--- Try it ---
Please repeat the lines below exactly. Begin with the line containing "Return the outline of the orange" and go on through the line containing "Asked and answered".
(Beginning of Record extracts)
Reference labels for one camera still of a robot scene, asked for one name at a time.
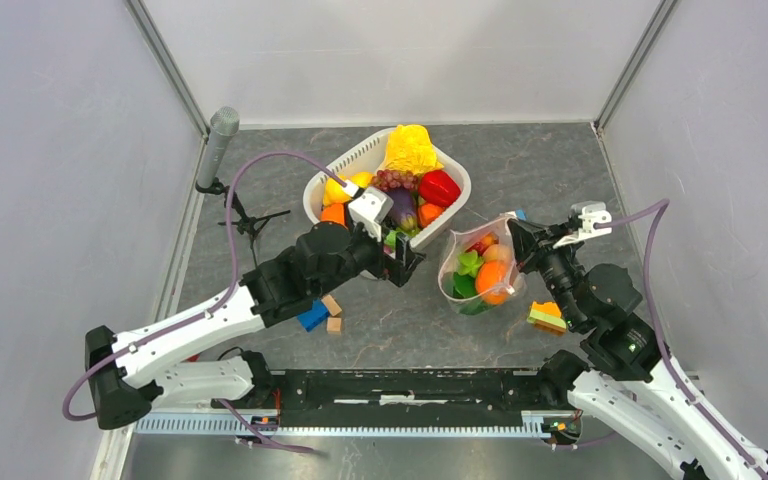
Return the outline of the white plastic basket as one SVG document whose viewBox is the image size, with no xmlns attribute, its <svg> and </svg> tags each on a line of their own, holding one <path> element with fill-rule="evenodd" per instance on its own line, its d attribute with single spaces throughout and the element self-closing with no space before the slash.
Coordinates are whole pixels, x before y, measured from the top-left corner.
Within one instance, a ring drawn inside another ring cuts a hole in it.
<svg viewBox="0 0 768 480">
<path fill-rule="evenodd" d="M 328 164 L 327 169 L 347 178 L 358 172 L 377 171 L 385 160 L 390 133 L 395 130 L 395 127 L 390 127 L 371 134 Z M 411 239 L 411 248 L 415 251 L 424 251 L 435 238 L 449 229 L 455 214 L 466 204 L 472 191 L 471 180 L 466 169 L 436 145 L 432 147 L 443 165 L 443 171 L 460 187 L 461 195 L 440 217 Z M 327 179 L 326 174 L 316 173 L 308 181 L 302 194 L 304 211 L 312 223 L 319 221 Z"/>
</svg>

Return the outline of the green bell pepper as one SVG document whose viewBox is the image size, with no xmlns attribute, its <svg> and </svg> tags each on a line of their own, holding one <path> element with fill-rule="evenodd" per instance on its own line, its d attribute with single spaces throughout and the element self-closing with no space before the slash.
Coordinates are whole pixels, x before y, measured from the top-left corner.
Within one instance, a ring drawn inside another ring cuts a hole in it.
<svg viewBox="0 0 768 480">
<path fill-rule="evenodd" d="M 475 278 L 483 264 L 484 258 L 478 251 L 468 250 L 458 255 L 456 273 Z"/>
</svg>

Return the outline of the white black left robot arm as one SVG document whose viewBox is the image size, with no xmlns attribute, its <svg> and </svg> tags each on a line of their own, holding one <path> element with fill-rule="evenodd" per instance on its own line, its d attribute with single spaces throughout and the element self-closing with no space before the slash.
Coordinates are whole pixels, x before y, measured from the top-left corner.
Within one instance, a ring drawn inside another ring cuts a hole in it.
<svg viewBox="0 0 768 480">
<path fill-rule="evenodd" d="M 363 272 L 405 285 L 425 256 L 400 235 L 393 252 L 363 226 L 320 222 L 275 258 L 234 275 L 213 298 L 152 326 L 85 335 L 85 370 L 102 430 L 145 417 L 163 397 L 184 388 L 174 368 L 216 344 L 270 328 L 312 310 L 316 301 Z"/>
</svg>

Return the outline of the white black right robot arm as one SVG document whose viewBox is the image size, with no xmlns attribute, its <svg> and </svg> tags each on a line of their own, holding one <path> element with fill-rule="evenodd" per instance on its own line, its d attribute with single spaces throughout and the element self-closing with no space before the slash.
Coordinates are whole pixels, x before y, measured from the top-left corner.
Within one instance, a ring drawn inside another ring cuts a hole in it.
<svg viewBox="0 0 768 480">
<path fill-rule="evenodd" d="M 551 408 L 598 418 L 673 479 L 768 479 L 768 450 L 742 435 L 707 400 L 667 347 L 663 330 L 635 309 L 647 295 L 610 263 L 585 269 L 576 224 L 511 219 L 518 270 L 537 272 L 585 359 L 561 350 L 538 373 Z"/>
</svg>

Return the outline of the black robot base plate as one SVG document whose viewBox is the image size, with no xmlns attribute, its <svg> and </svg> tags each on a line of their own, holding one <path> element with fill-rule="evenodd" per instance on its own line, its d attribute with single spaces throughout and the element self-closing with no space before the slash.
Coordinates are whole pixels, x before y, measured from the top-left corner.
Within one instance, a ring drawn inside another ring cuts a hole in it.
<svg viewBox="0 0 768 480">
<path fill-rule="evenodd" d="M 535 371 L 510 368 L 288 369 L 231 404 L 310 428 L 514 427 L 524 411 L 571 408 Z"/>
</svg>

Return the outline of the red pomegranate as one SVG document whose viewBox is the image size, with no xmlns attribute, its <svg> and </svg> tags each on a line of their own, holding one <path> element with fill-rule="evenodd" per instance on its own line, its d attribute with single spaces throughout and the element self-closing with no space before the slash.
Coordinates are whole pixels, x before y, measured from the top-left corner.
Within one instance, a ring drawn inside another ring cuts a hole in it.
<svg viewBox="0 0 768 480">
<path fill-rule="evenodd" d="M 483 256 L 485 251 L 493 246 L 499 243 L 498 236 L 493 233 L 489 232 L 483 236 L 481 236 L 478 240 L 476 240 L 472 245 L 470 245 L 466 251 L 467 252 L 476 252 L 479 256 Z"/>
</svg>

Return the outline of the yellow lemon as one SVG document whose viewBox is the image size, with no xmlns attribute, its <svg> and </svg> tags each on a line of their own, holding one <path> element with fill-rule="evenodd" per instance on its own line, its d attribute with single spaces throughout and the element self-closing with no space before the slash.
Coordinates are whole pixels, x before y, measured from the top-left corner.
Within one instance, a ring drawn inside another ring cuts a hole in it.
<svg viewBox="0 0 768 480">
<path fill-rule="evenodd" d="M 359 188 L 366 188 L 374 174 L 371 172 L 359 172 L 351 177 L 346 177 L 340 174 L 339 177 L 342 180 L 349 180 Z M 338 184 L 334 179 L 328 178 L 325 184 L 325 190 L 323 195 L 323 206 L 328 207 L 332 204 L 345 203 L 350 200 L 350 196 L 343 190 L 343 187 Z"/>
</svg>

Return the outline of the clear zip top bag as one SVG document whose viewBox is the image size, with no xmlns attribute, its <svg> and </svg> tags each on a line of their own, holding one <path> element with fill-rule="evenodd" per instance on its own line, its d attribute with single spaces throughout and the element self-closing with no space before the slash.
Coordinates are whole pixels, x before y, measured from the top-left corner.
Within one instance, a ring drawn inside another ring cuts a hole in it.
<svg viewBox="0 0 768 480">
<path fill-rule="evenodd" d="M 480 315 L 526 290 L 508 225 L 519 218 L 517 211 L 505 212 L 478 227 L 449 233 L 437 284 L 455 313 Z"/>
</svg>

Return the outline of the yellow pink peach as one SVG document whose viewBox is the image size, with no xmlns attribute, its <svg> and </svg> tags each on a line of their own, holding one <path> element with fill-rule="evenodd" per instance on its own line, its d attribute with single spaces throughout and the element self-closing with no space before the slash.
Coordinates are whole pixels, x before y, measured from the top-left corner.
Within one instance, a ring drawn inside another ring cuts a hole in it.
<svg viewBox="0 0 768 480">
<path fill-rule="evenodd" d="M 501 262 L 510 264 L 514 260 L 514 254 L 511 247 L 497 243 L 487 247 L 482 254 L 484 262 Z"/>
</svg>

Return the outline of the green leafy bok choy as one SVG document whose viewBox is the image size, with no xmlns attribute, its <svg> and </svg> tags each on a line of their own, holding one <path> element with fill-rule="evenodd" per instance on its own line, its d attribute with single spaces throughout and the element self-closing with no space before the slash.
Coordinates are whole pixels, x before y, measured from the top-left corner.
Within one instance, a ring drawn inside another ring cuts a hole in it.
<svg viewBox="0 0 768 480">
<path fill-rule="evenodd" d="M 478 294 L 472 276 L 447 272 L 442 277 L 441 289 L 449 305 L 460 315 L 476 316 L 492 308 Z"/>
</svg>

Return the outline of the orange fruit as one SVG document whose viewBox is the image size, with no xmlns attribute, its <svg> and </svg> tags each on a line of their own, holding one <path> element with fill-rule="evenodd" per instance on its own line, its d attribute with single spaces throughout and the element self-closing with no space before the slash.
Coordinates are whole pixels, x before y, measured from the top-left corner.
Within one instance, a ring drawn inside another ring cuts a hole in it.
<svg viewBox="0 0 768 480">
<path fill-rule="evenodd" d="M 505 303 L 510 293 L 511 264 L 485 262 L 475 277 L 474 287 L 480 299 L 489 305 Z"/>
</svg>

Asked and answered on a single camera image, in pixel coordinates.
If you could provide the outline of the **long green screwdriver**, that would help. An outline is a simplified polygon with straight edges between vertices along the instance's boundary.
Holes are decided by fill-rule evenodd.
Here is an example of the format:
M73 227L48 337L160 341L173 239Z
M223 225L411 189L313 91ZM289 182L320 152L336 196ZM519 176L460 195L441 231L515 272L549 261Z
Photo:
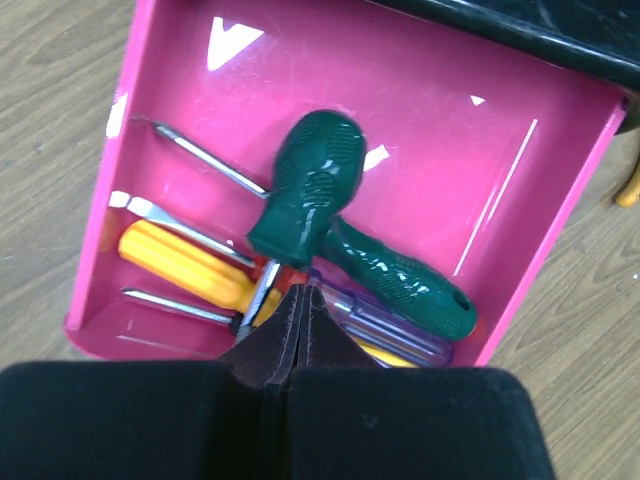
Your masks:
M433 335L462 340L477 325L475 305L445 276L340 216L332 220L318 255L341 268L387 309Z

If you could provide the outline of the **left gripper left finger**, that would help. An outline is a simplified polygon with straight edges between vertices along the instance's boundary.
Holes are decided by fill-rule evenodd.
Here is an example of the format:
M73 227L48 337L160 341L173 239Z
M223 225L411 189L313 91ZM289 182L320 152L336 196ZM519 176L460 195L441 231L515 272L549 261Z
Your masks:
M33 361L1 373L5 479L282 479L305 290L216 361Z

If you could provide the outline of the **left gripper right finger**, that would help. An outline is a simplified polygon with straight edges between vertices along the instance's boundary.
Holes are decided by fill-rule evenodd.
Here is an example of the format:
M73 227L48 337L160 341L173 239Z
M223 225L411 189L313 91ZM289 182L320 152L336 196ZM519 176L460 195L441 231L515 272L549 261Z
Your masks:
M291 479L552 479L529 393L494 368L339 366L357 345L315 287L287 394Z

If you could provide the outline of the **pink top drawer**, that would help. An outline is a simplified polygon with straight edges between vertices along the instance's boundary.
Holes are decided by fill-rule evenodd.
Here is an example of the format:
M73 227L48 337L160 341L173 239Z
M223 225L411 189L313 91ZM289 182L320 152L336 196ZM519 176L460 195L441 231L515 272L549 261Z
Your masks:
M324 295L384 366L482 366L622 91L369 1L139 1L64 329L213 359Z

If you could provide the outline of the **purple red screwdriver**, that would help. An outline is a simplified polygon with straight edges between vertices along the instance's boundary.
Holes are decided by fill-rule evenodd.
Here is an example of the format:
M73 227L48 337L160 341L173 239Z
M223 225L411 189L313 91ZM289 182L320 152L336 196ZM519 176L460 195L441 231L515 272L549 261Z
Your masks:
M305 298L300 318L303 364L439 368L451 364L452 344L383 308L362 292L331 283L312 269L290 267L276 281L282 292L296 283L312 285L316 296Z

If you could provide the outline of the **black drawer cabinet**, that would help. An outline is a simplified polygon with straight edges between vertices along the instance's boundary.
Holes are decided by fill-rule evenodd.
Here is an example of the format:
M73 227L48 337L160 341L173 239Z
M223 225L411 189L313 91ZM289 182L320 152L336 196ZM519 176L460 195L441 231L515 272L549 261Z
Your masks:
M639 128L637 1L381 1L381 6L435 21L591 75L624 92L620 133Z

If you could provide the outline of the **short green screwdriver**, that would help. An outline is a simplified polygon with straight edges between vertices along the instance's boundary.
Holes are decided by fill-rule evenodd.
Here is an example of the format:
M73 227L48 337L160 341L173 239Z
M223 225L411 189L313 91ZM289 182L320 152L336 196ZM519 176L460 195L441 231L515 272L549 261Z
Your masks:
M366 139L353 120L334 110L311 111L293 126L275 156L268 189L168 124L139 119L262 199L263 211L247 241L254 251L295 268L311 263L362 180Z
(End of Record extracts)
--- Written answer ---
Return the outline of the orange fruit as one SVG document whose viewBox is the image size, with no xmlns attribute, its <svg> and </svg> tags each on a line of their own, holding one <path> element with fill-rule="evenodd" per instance on its own line, its d attribute with single spaces throughout and the element self-closing with no space before the slash.
Coordinates are whole pixels, x before y, measured from the top-left corner.
Within one instance, a ring drawn inside another ring cuts a hole in it.
<svg viewBox="0 0 768 480">
<path fill-rule="evenodd" d="M 505 303 L 510 293 L 511 264 L 485 262 L 475 277 L 474 287 L 480 299 L 489 305 Z"/>
</svg>

Asked and answered on a single camera image, in pixel coordinates.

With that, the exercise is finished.